Les collections printemps-été 2018, quant à elles, se sont éloignées de l’esthétique Renaissance qui inspirait les vêtements des années 80 et 90 dominées par le style baroque de Gaultier ou Versace. Elles ont proposé une vision plutôt marquée par le « sublime ». Par exemple, Demna Gvasalia, chez Balenciaga, a rendu hommage à son fondateur M. Cristobal Balenciaga qui était connu pour aller à la messe tous les jours. Demna Gvasalia a choisi les textiles de sa collection chez le même fournisseur que le Vatican. Son défilé a ainsi mis en scène des pièces particulières, semblables à des habits de prêtre, faites de pourpre pontificale et de soie rouge, ainsi qu’une étole couleur or, portée par le dernier mannequin. La collection printemps-été de Christopher Kane, le rebelle londonien de la mode, faisait clairement référence à ses racines catholiques, avec l’évocation d’un sanctuaire dédié à Notre-Dame de Lourdes, près de sa maison d’enfance en Écosse. Fausto Puglisi, styliste sicilien basé à Milan, a également présenté dans sa collection des crucifix, des croix cloutées en cuir et des Sacrés-Cœurs. Dolce & Gabbana ont eu notoirement recours à des images bibliques pour orner leurs vestes. Leur collection actuelle se distingue par des références à la Vierge Marie et autres saints, rendant hommage à leurs racines catholiques de Sicile.

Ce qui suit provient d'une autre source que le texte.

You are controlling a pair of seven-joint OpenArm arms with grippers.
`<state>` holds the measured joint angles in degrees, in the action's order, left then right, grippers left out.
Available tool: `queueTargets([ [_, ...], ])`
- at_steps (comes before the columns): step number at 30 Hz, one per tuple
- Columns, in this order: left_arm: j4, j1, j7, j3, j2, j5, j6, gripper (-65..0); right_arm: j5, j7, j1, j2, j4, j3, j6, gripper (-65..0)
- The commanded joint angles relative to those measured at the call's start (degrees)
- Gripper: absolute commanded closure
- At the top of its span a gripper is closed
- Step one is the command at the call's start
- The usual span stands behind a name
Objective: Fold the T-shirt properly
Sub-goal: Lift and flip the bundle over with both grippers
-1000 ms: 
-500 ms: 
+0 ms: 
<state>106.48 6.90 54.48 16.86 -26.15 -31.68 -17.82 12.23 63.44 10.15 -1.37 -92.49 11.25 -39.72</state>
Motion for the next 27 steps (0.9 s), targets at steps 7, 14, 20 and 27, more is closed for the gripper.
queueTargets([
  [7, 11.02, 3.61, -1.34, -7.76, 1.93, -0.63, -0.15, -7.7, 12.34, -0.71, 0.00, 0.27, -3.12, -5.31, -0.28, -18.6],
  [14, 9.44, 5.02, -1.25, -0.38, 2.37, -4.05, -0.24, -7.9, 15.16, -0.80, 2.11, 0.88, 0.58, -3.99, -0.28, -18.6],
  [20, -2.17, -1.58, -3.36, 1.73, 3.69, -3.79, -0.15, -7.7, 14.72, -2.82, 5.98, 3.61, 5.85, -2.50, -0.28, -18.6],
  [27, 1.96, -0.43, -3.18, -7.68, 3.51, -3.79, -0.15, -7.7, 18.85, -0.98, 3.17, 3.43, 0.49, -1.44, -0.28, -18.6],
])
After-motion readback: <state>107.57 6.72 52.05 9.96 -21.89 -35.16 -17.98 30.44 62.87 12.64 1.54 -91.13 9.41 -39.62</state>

“DOLCE & GABBANA S’EST INSPIRÉ DE LA BIBLE
POUR ORNER SES VESTES ”

Et qui peut oublier le maestro Christian Lacroix et sa collection haute couture automne-hiver 2009, avec l’un des défilés les plus poignants jamais réalisés dans le genre ? Cette collection, habituellement créée à partir de soies et de bijoux ornementés parmi les plus somptueux et les plus exubérants – grâce au travail de créateurs plus artistes qu’artisans – a été, cette fois, fabriquée à moindre coût alors que la maison Lacroix était placée en redressement judiciaire, subissant une forte réduction de ses effectifs. Cependant, aucune contrainte financière n’était capable de nuire à la parfaite maîtrise du savoir- faire de Lacroix. Ses looks de podium ont fait place à la création d’un « événement marquant de l’histoire de la mode », rendu possible uniquement grâce aux efforts collectifs, au temps offert et aux talents des couturiers, brodeurs, bijoutiers, chapeliers et cordonniers restés fidèles à Lacroix.

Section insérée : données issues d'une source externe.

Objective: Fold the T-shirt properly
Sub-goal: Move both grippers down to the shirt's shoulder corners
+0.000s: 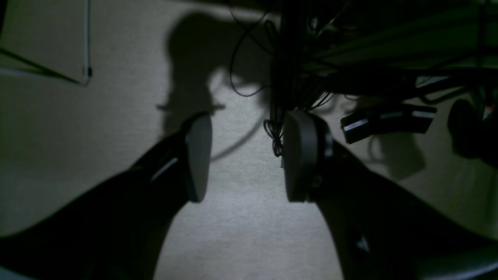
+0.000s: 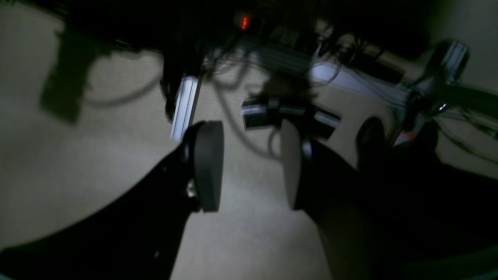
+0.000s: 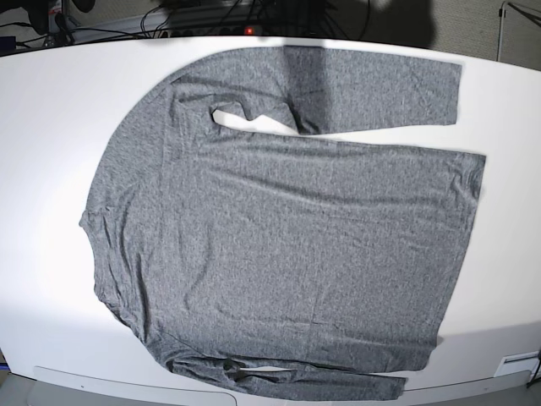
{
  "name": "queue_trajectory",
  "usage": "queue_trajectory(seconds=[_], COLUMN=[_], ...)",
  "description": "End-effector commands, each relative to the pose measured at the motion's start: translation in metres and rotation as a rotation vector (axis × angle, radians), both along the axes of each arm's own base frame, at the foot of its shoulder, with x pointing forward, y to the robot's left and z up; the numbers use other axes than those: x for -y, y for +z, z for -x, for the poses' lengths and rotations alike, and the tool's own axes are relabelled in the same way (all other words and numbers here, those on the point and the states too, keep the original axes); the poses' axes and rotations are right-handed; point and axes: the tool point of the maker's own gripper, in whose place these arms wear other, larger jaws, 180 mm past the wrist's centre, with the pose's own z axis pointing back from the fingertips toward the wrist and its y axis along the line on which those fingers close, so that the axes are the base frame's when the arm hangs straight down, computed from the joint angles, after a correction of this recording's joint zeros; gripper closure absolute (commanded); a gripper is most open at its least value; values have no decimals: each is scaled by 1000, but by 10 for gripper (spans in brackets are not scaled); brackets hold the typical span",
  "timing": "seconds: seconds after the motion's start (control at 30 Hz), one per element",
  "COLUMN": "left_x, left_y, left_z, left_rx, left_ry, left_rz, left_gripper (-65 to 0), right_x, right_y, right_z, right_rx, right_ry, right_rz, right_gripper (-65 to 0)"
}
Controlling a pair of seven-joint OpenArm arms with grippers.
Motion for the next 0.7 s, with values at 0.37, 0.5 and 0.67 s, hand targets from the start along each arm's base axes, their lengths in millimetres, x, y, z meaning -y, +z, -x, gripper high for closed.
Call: queue_trajectory(seconds=[0.37,0.5,0.67], left_x=[24,27,32], left_y=[44,51,57], left_z=[-60,-70,-85], left_rx=[159,189,226], left_ry=[-114,-180,-264], left_rz=[11,-27,-66], left_gripper=[-292,-292,-292], right_x=[-5,-7,-7], right_y=[69,77,88], right_z=[-99,-138,-182], right_rx=[280,390,514], right_ry=[2,4,4], right_rz=[-11,-13,-12], right_gripper=[-255,-255,-255])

L’apothéose était des plus extraordinaires : le public debout, en larmes, a acclamé la robe de mariée de Christian Lacroix. Le couturier avait dessiné une longue robe de satin couleur Eau de Nil portée par une jeune mariée arborant une coiffe dorée. Évocation d’une icône religieuse ! Sur son site web, Lacroix s’exprime ainsi en parlant de la couture : « C’est fou, contradictoire, imprévisible et, surtout, c’est plus fort que moi. » De toute évidence, même si la subversion de la symbolique chrétienne n’en est pas à ses débuts, l’esthétique biblique en elle-même n’a absolument rien perdu de son pouvoir.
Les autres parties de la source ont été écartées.